EPSRC Reference: EP/I022570/2
Title: Crossing Boundaries in Energy Storage
Principal Investigator: Bruce, Professor P
Other Investigators:
Scott, Professor K Gregory, Professor DH Connor, Dr PA
Irvine, Professor J Hall, Professor PJ
Researcher Co-Investigators:
Project Partners:
Department: Materials
Organisation: University of Oxford
Scheme: Standard Research
Starts: 01 January 2014 Ends: 30 April 2016 Value (£): 1,390,926
EPSRC Research Topic Classifications:
Energy Storage
EPSRC Industrial Sector Classifications:
Transport Systems and Vehicles
Related Grants:
Panel History:  
Summary on Grant Application Form
Energy storage is more important today than at any other time in history. Approx. 25% of CO2 emissions arise from burning fossil fuels in transportation.

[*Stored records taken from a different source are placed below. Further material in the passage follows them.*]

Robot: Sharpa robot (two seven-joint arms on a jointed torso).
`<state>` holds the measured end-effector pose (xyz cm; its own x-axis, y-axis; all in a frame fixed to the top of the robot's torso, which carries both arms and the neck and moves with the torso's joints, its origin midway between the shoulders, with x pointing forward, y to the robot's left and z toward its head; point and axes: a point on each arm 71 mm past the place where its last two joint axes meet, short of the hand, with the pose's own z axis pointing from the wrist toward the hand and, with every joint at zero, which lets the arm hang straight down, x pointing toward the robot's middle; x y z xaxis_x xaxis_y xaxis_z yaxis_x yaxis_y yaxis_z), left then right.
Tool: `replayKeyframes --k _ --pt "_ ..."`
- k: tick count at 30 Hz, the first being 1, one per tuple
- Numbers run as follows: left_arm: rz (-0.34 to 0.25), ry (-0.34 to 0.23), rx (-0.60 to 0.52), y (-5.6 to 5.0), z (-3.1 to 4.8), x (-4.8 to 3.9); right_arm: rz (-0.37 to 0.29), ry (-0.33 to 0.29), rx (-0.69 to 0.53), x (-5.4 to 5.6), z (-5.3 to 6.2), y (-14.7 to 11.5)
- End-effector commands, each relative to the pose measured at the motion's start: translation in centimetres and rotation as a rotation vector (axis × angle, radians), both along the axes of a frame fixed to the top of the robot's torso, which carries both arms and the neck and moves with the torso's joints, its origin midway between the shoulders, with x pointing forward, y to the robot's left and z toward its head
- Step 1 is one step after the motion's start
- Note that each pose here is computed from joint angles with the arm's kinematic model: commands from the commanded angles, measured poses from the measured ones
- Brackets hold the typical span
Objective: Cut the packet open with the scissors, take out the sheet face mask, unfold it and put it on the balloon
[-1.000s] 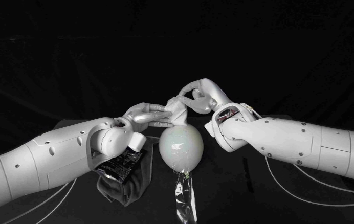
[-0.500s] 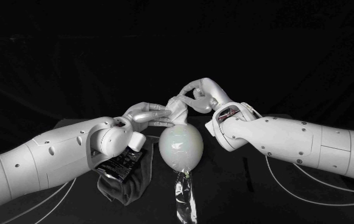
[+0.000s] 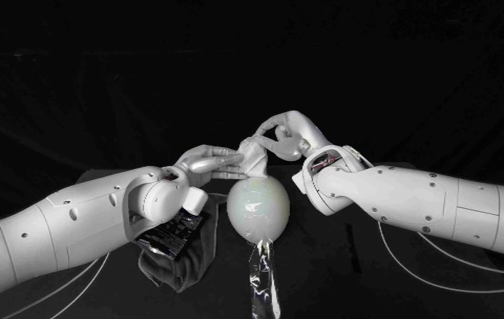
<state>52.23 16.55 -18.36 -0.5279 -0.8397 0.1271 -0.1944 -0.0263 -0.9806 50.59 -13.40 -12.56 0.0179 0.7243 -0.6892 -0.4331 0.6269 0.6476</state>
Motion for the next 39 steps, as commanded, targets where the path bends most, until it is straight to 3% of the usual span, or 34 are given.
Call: replayKeyframes --k 1,39 --pt "-0.020 -0.004 -0.028 -0.23 0.11 -0.11 0.001 -0.004 -0.002 0.04 0.05 0.00" --pt "-0.044 0.023 -0.104 -0.26 0.23 -0.22 -0.021 0.000 -0.017 0.55 -0.09 -0.53"
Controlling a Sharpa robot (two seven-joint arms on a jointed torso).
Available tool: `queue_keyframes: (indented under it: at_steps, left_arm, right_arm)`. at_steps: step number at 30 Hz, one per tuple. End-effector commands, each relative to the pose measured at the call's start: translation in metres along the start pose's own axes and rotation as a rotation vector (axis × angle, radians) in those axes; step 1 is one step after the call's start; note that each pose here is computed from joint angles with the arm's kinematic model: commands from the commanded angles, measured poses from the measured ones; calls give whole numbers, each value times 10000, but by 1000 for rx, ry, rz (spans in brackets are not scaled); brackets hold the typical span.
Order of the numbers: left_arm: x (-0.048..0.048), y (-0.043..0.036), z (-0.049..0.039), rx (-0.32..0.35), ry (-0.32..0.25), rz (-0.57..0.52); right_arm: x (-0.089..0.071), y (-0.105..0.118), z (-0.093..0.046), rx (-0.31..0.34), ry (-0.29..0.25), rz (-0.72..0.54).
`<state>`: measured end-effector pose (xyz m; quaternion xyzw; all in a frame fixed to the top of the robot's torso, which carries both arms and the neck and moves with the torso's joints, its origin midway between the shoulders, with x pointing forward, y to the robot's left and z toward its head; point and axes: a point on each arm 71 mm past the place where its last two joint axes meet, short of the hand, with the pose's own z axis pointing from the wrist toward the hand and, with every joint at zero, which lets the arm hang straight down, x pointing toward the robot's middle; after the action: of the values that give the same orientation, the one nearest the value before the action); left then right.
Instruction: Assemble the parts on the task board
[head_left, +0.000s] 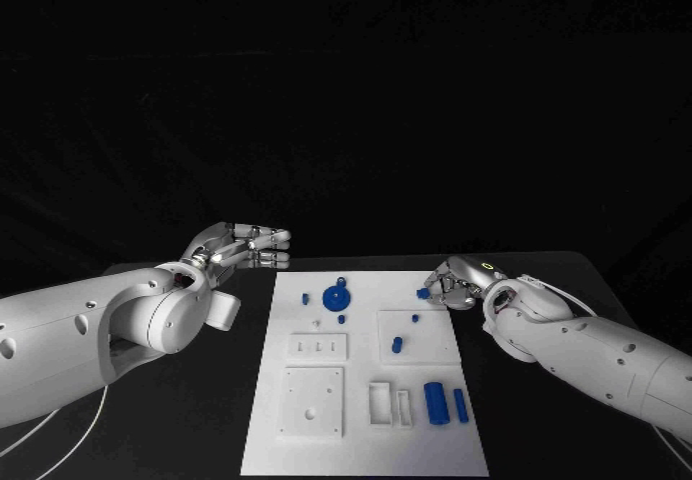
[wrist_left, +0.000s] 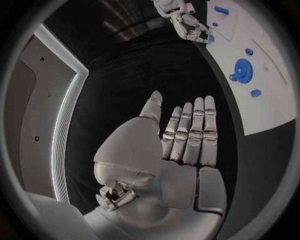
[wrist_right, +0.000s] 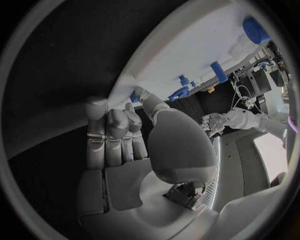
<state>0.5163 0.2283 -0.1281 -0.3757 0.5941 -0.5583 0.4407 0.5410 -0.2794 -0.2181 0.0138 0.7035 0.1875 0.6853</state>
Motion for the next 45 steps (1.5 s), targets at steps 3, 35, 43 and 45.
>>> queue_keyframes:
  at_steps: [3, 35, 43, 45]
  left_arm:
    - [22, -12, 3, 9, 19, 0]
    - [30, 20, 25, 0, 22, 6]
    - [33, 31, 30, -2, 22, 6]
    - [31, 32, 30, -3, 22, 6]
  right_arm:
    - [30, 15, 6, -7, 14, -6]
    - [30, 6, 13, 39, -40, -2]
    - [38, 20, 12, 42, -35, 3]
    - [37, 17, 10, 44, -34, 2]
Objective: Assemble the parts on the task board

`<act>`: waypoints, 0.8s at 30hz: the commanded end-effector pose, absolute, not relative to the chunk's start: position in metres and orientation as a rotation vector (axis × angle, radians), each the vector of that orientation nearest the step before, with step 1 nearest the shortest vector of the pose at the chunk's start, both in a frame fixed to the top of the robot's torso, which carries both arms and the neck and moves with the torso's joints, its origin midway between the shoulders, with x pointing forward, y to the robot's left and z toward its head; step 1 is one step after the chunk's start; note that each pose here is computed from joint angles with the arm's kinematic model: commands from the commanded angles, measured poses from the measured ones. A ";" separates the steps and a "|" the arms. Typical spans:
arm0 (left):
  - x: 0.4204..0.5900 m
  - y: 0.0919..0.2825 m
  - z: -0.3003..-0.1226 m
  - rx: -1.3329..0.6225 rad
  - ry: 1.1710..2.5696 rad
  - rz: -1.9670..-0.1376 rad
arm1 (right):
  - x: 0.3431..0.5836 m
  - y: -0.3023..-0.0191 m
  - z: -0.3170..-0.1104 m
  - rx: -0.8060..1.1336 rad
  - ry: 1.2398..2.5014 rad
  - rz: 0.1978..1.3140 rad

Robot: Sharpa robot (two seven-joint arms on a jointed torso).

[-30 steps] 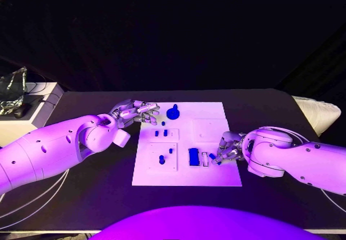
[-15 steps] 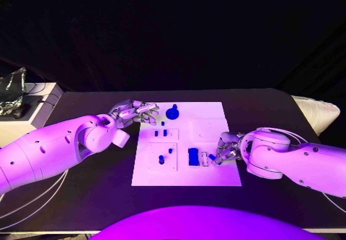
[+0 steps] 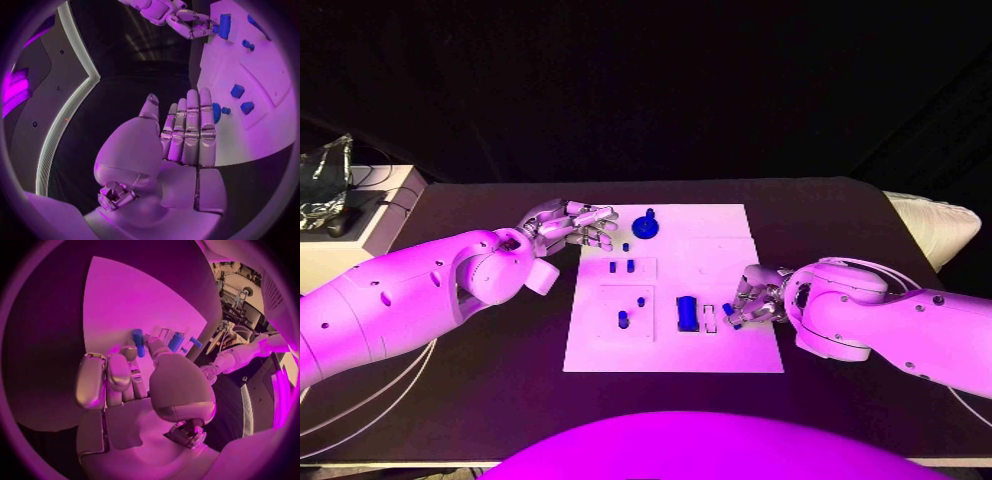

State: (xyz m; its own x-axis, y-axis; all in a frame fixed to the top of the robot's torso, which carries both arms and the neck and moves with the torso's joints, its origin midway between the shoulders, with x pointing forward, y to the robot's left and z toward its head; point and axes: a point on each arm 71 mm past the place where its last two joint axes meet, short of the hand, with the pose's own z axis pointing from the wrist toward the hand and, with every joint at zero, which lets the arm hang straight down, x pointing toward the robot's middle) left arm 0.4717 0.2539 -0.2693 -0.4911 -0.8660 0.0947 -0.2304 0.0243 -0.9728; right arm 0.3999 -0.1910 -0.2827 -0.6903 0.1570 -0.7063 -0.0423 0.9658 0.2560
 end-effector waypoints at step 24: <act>0.471 0.250 -0.269 -1.104 1.779 -1.524 | 0.393 -0.193 -0.275 0.344 2.429 0.407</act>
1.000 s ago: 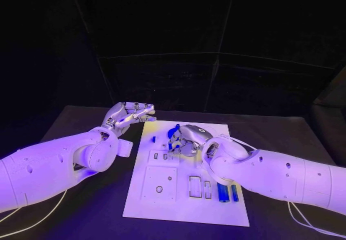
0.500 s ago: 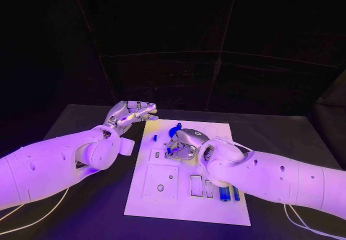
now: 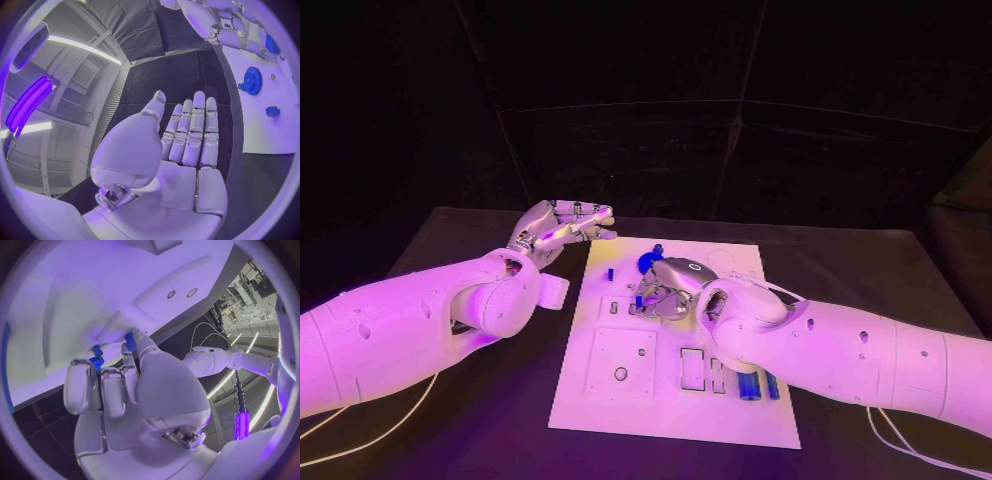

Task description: Assemble the parts on the task board

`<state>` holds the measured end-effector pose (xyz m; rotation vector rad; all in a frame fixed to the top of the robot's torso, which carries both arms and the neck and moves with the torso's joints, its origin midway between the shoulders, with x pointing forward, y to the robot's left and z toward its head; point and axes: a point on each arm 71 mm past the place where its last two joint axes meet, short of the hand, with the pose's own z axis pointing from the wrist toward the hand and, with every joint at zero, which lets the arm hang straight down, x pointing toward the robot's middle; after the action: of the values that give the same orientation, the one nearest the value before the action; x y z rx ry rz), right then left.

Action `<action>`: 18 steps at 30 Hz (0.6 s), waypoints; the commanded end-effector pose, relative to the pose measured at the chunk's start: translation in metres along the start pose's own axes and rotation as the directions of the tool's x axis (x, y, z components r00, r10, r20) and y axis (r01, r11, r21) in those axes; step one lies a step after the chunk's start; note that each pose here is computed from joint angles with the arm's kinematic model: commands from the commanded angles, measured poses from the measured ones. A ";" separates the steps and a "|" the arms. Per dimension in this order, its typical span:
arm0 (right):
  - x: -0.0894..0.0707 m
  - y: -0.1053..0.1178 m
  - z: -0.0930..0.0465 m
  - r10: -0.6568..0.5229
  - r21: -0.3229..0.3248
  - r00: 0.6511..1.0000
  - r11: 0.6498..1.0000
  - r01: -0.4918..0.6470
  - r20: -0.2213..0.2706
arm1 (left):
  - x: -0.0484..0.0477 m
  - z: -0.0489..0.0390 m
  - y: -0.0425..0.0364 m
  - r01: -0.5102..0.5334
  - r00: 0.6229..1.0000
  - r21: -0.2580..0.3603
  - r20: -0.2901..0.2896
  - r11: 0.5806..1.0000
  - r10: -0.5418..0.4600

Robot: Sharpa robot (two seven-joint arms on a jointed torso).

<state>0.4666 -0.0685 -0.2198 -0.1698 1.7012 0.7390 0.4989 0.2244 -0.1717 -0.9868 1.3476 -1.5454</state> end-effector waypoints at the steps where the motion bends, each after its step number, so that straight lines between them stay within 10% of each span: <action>1: 0.003 -0.003 -0.001 -0.025 0.015 0.999 1.000 0.026 -0.031 | 0.0017 0.0007 -0.0014 0.004 1.000 0.005 -0.016 1.000 -0.004; 18: 0.005 -0.003 -0.002 -0.035 0.018 0.998 0.999 0.037 -0.058 | 0.0011 0.0006 -0.0012 0.003 1.000 0.003 -0.015 1.000 -0.003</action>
<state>0.4662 -0.0700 -0.2192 -0.1888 1.7097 0.7257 0.4990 0.2246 -0.1720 -0.9885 1.3514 -1.5451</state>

It is widely acknowledged that decarbonising transport is imperative and involves electrification.The greatest challenge facing electrification of transport is energy storage. Although electric and plug-in hybrid electric vehicles (EVs) will be with us in increasing numbers over the next decade, achieving a step change in driving range (e.g. the often stated Holy Grail of +300 miles) is impossible with the storage technologies available now and in the near term (lithium-ion batteries). Here we propose to investigate energy storage technologies far beyond the current horizon and with the potential to deliver a step change in performance of electric vehicles. We focus in particular on the Li-air battery, hydrogen and oxygen storage, in line with the scope of the call. These technologies fit into an overall vision for future hybrid EVs in which the Li-air battery, the hydrogen fuel cell (or perhaps ammonia fuel cell) and the reversible fuel cell (effectively a hydrogen-oxygen battery) play key roles. The Li-air battery has the potential to store far more energy than current generation lithium batteries but major hurdles remain to be overcome. Here we address some of the key hurdles facing a step change of Li-air batteries, opening the way to practical Li-air batteries in the longer term capable of a much extended driving range and available at lower cost than today and hence transforming transportation.Similarly we address the key challenge of hydrogen storage by a concerted series of approaches to identify the solid state stores that meet the criteria for a transformation in the mobile storage of hydrogen for transport. We also examine the radical concept of solid state oxygen storage using transition metal and peroxo compounds. Such stores would find applications as sources and sinks of O for the cathode in a Li-air cell or for a reversible fuel cell. By working together we break down the traditional boundaries between these research fields, enable the cross-fertilisation of ideas that may lead to innovative solutions to the problems of each field and train personnel in a culture of working across these boundaries.